- Church: Church of South India
- Diocese: Jaffna
- Installed: 1947
- Term ended: 1970
- Successor: D. J. Ambalavanar
- Born: 23 September 1900
- Died: 14 February 1992 (aged 91)
- Education: St. John's College, Jaffna Jaffna College Serampore College
- Relatives: Sam A. Sabapathy (brother)

= S. Kulendran =

Sri Lankan bishop (1900-1992)

The Right Reverend Sabapathy Kulendran (23 September 1900 - 14 February 1992) was a Ceylon Tamil priest and the Church of South India Bishop of Jaffna.

==Early life==
Kulendran was born on 23 September 1900. He was the son of Sabapathy, a notary public. His brother Sam A. Sabapathy was Mayor of Jaffna. He was educated at St. John's College, Jaffna and Jaffna College. Later he received an Arts degree from the University of London. He then went to Serampore College in India and was ordained in 1934.

Kulendran was a member of the Jaffna Youth Congress.

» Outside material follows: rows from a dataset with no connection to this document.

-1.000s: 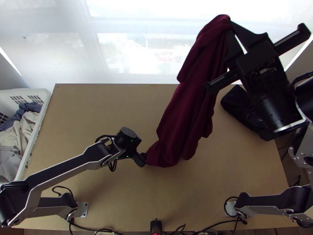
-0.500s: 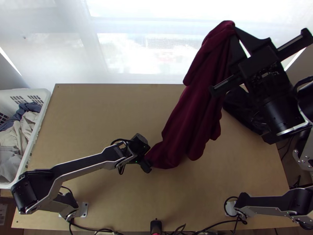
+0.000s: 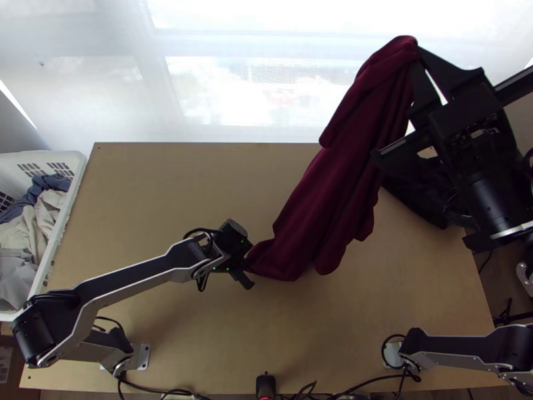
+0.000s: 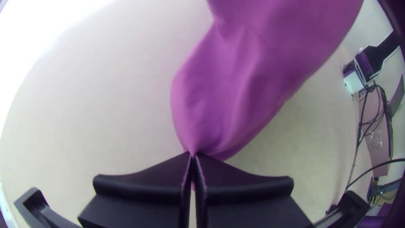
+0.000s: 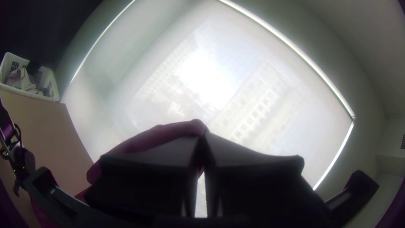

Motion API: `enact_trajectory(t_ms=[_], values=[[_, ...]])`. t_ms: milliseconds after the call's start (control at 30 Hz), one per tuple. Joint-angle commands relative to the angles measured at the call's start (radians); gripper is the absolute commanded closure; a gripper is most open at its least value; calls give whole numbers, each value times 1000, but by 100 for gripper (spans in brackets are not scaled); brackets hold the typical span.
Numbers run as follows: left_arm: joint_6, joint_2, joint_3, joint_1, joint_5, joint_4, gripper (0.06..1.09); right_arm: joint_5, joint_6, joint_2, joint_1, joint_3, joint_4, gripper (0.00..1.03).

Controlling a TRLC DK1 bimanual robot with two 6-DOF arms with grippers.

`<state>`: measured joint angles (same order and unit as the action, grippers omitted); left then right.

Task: Fold the t-shirt

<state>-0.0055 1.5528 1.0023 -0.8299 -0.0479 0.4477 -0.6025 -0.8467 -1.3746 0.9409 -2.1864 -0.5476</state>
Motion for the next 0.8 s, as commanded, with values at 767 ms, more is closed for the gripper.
enact_trajectory(t_ms=[767], values=[[7, -530, 627, 770, 0, 223, 105, 0, 3, 42, -39, 5, -6, 100]])
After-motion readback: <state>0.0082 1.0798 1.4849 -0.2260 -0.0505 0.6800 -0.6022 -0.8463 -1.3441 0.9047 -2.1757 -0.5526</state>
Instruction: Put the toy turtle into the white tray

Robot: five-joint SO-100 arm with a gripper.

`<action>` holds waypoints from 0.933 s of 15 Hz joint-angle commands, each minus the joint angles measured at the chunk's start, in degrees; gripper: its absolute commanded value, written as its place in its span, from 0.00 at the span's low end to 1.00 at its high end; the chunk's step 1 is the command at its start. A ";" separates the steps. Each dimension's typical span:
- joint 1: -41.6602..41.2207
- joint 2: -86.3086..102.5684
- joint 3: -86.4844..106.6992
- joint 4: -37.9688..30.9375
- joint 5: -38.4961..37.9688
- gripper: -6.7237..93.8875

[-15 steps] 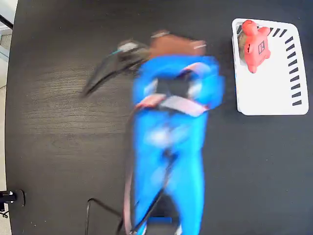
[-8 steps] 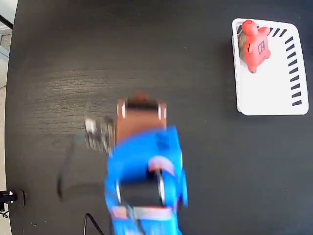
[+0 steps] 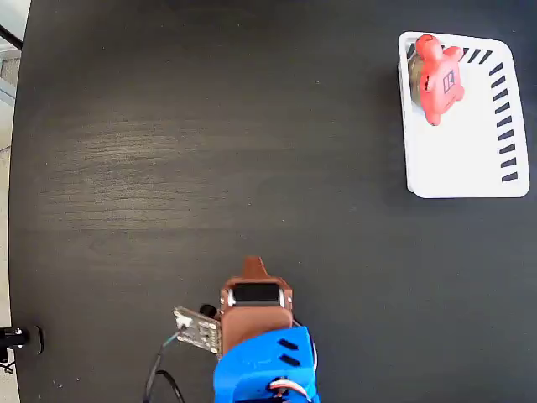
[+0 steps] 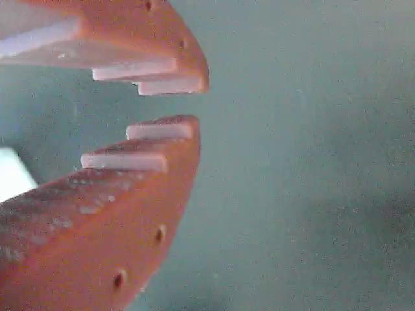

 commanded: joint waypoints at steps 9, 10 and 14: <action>-1.58 19.60 9.32 5.01 0.88 0.07; -1.49 19.60 9.32 5.01 1.14 0.07; -1.49 19.60 9.32 5.01 0.97 0.07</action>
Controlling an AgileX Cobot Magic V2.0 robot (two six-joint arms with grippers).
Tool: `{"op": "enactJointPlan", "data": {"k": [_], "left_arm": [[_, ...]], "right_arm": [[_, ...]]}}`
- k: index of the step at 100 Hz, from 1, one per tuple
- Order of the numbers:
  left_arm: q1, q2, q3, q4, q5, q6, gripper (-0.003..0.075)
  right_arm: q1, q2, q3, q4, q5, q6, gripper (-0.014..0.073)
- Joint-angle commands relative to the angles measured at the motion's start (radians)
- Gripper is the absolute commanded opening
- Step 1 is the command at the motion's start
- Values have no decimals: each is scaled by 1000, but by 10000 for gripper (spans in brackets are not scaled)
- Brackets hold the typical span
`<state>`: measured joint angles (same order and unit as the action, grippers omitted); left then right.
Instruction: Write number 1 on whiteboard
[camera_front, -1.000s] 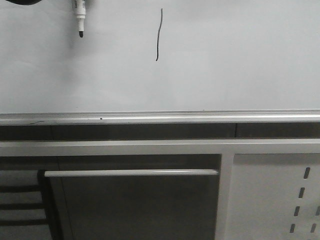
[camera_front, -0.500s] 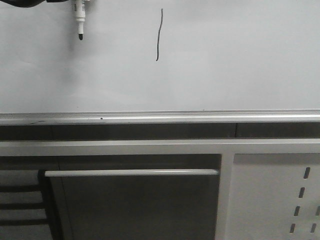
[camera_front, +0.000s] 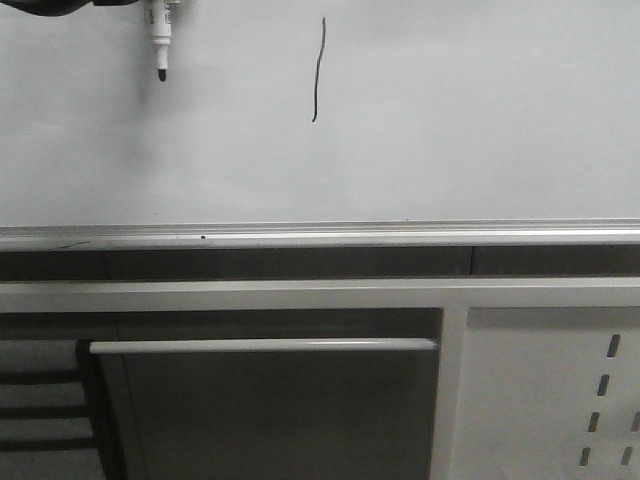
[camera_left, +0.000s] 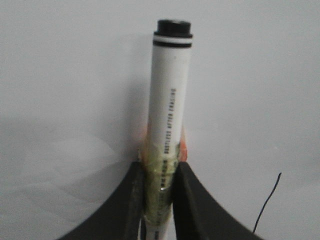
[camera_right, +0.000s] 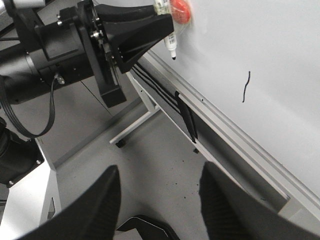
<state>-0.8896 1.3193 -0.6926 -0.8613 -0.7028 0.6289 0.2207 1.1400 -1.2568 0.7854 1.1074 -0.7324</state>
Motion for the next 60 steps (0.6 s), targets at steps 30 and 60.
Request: {"op": "enactJointPlan", "data": {"k": [30,60], "left_arm": [[11,-18,-33,24,-39,-4,69],[11,-18,-33,24,-38,-4,79]], "right_arm": [[-5,-25,-32,50,-27,-3,327],[-5,-25,-32,50,-27,-3,327]]}}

Kulendran married Mathuram, daughter of Visuvalingam. They had two sons (Thavanithy and Arumaikajothi) and a daughter (Karuna).

==Career==
Kulendran worked for the South India United Church. He became the first Church of South India Bishop of Jaffna in 1947. He retired in 1970.

==Later life==
Kulendran lived in Vaddukoddai after retirement. He died on 14 February 1992.